Down-to-earth houses

The idea of building a beehivelike house out of moist dirt mixed with some loose cement, scooped into standard-size sandbags, and held together by strands of barbed wire sounds like something Rube Goldberg might have cartooned.

But it's real all right, and its originator, Nader Khalili, insists it is a practical and inexpensive way to solve the world's homeless problems, particularly in depressed and war-torn areas.

Most African countries have experimented with what Mr. Khalili calls his "superadobe" houses. In the United States, one has been built in Fallbrook, Calif., the self-styled Avocado Capital of the World. Eventually it may grow into a village for migrant workers.

The design is based chiefly on time-tested Iranian desertarchitecture: primitive huts made of dirt held together by slurry.

Since 1991, when Khalili, an Iranian-American architect who used to build skyscrapers, began experimenting with beehivelike structures, his headquarters has been 7-1/2 acres of barren high-desert land in Hesperia, Calif.

His nonprofit organization, the California Institute of Earth Art and Architecture – usually called Cal-Earth Institute – has survived chiefly through financial grants from several US corporations.

Khalili's mud structures have passed California's stringent Seismic Zone 4 codes, meaning they are highly resistant to fires, floods, hurricanes, and other kinds of natural disasters.

Emergency shelter

"Helping homeless people find shelter has always been a mission with me, a dream," Khalili says. "Government officials from all over the world have come here ... to study our work. Almost all of them have slept in one of our structures overnight, and we like that. But our goal is to build an entire city in some place like West Africa. Then we would really have something to show people."

One of the Cal-Earth Institute's biggest boosters, Khalili says, is a unit of the United Nations Emergency Response division.

"What we saw was very impressive," Jimenez de Luis of the UN Development Program told "National Geographic Today." "These domes were very easy to build ... and could be adapted to the soil type of any country."

However, not everyone is convinced that Khalili's "mud huts" have a future. Architect Peter Berman says that this primitive technology is a step backward, not a solution for the future.

Khalili responds that his beehive shelters have never been intended for people who can afford conventional housing. His targets are developing nations that are often rocked by earthquakes and massive flooding.

Using mostly the dirt under their feet, Khalili says, five unskilled laborers, properly supervised, can build a superadobe (which has room for two people) in less than a day. Not counting labor, the cost of a finished hut is about $200.

Plumbing, electricity, and running water (which can be added later) are not included. The top of the domelike structure is usually left open for ventilation. (Temperatures inside the structure can be 20 degrees cooler than outdoors.)

A small fireplace tucked into a wall provides heat and can also be used for cooking.

Windows are portholes without glass that are staggered, usually at mid height around the diameter. The entrance is a simple opening that is covered at night by a tarp.

Unless the 18-inch thick walls are covered with at least two coats of paint, there is a lingering odor of moist dirt.
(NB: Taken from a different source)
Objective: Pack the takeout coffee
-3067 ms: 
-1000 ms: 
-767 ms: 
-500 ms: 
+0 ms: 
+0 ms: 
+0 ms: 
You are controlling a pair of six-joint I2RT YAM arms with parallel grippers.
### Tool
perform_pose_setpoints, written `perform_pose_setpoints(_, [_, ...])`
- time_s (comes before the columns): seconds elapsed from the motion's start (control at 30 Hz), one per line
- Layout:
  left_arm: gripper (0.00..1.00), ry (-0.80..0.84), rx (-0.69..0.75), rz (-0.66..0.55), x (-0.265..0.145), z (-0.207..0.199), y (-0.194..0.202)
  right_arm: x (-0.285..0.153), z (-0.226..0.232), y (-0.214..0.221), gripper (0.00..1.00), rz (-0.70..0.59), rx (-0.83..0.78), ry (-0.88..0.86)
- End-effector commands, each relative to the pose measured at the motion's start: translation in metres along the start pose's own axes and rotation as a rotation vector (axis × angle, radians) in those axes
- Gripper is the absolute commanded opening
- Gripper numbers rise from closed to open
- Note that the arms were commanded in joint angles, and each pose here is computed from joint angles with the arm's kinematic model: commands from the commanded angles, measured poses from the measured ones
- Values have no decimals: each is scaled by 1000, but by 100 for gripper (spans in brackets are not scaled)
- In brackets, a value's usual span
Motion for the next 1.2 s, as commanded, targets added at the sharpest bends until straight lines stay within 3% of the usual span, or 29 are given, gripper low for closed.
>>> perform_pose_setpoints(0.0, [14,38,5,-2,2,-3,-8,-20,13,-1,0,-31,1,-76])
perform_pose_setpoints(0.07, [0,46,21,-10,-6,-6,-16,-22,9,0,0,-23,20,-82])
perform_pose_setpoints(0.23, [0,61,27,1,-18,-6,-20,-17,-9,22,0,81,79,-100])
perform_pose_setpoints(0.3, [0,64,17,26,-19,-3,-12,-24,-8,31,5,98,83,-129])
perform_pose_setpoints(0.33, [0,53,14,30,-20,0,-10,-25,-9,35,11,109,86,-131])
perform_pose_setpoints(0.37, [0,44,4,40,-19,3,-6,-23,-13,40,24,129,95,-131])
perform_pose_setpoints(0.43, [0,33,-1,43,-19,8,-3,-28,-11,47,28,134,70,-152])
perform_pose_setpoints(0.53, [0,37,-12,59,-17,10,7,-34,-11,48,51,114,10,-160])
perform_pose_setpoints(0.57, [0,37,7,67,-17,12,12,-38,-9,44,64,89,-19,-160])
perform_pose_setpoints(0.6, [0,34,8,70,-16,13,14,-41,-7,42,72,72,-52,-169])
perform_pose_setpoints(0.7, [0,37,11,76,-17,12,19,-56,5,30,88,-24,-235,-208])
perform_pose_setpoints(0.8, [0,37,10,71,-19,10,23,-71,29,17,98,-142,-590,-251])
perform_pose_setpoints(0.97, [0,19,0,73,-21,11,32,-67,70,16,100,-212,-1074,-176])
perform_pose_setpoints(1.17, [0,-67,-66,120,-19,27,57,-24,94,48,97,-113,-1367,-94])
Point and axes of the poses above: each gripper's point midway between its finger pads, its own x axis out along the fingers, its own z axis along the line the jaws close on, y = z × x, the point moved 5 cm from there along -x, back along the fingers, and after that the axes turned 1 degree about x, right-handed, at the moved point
And since there is no room for a standard-size bed, sleeping bags are a must.

Currently, using mostly the same building techniques as those applied to his $200 model, Khalili and his staff are well along on a 2,000-square-foot house on Cal-Earth's Hesperia property.

This is a $75,000 three bedroom, two-bathroom house that features vaults (rooms) arranged in an offset pattern. It includes a living room, kitchen, washer and dryer, and two-car garage.

Because the dome-like ceilings in this structure are approximately 11 feet high, curved steel rods are used for support.

This particular model uses several wind tunnels, which will extend around the structure's roof. They are designed to channel cool air into the main areas of the house.

However, what Khalili first wants to catch on are his two-person beehives that begin life when workers lay out a circle 20 feet in diameter. After digging out that circle to a depth of 15 to 18 inches, the dirt from the hole is mixed with loose cement. Then the self-supporting sandbags, held together with strands of barbed wire, are wound into coils that spiral to a height of approximately 12 feet.

What has hampered Khalili's progress with foreign governments over the years has been the absence of a small town or community of permanently occupied superadobe structures anywhere except Hesperia.

Tied up in red tape

In fact, despite favorable reports from many who have talked with Khalili, bureaucracy has been a tough barrier for him to break.

One plus that Khalili can point to with pride, though, is a number of individually built superadobes in barren areas across the United States. He has a number of unsolicited photographs of beehive houses built by former students. Many are postmarked Arizona.

Like most pioneers trying to sell an unconventional idea, Khalili has his critics, many of whom feel his technical methods became obsolete decades ago. Most of them consider tents to be preferable to dirt huts for housing in third-world countries.

Some naysayers note that the most basic models may last only two to three years. Others contend that the domed style of architecture, which originated in Iran and Afghanistan, may not be readily accepted in other countries.

But to those who share Khalili's ideas, he seems like a man willing to "ride the often-frustrating wave of time" until his dream becomes a reality.